▶ EXERCISE BRIEF: The required output is the lines from the one with "[[[78,96],[47,89],[35,136],[86,135]]]" through the end of the data, repeated verbatim, with no pictures included.

*** DATA TO EXAMINE Section Begins ***

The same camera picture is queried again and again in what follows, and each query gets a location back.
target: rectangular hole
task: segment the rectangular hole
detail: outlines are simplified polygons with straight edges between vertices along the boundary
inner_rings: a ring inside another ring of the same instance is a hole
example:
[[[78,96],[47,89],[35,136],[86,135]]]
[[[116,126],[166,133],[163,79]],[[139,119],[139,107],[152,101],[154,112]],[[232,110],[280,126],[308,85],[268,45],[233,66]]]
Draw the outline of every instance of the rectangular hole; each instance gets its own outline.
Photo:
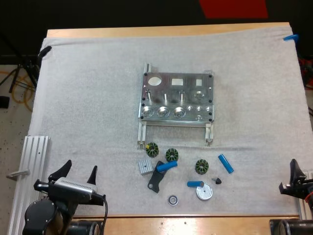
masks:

*** DATA TO EXAMINE Section Ends ***

▶ RESPONSE AREA:
[[[78,96],[47,89],[35,136],[86,135]]]
[[[116,126],[166,133],[163,79]],[[139,119],[139,107],[152,101],[154,112]],[[232,110],[280,126],[308,85],[268,45],[233,66]]]
Draw the outline of every instance of the rectangular hole; each instance gets its own outline.
Photo:
masks:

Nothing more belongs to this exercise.